Axel Leijonhufvud's latest piece in Voxeu concludes:
(I have put some sentences in bold font to emphasise the most pertinent points being made)

There are four issues to watch for:

  • Twin dangers looming ahead are Japanese-style stagnation on the one hand and Latin-American-style high inflation on the other. In more normal times, we would regard these prospects as both unlikely and very far apart on a spectrum of eventualities. High levels of public debt, large unfunded liabilities, and large current deficits mean that they are not at all far apart in the current situation. The apparent political difficulties in decisively remedying the public finances are likely to mean that this is not just a temporary predicament. The navigable channel between Scylla and Charybdis has become quite narrow.
  • One overwhelmingly important fact should guide policy over the near-term future – since current bailouts and stimulus policies have stretched public finances to the utmost, governments do not have the fiscal resources to handle another bubble bursting. Policy, therefore, should be conducted in a fail-safe mode. The current policies of extremely low interest rates are not fail-safe. They are aimed at reflating asset prices just enough to stave off a deeper recession. This is a delicate operation, not a robust, fail-safe move. It is creating strong incentives for the banks to return to the tables and resume the game of maturity transformation at high leverage that got us into our current troubles in the first place. It is evident that the banks are responding promptly to those incentives
  • High leverage has been the big culprit in the current disaster. To reduce the risk of another crash, we must curb leverage. But governments do not want the financial sector to deleverage now because the requisite falling asset prices and curtailed credit would deepen the recession. The question, of course, is: If not now, when?

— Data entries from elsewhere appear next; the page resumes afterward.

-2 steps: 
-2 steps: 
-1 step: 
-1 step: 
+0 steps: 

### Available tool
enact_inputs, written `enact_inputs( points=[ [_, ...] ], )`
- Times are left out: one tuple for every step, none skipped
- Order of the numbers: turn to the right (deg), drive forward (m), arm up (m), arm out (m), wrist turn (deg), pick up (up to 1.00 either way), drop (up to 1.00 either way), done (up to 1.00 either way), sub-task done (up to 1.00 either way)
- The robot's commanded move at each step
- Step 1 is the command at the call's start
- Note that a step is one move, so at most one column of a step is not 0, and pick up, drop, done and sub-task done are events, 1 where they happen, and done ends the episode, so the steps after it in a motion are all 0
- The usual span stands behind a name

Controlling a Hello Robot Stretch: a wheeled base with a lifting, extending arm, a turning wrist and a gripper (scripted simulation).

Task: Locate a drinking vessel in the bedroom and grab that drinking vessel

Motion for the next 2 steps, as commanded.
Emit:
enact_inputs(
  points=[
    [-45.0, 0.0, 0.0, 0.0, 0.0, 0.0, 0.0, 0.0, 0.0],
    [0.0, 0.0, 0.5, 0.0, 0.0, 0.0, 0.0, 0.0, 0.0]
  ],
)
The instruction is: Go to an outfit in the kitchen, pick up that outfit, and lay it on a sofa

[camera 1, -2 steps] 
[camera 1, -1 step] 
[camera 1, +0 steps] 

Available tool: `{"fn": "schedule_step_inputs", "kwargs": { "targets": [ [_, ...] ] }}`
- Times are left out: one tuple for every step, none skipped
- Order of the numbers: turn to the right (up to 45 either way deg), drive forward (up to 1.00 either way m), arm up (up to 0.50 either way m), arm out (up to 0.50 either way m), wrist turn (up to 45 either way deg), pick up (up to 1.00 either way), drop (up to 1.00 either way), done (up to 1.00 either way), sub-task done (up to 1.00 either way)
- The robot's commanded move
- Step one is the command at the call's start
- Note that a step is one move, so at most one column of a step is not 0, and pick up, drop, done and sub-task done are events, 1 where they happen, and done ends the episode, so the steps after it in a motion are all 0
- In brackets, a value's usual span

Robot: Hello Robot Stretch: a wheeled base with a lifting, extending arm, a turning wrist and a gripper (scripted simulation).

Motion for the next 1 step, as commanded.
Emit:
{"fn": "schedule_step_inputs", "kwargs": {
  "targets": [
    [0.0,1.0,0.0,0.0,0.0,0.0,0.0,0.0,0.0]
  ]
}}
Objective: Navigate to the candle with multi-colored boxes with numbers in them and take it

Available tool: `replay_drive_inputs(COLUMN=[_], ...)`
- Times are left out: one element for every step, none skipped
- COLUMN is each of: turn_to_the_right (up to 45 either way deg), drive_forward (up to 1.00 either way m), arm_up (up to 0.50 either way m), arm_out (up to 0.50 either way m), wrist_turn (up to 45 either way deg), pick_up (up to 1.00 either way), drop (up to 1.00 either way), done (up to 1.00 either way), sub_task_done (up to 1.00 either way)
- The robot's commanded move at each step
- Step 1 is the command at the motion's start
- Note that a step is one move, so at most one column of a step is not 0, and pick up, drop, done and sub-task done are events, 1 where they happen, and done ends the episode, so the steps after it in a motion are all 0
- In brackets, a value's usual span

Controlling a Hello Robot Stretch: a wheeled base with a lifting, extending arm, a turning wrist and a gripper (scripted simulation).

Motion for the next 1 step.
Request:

  • The central banks are planning “exit strategies” by which they mean returning their balance sheets, which are presently bloated beyond recognition with a mix of strange assets, to a condition more resembling that normal to central banks. This will not be easy. If they succeed, however, they will still face the prospect of having to engage in many of the same desperate, unconventional policies in a future crisis. Under present arrangements, the responsibilities of central banks have no well-defined limits. This problem can only be solved by regulation of the financial sector. At present, it does not seem that we know how to do it.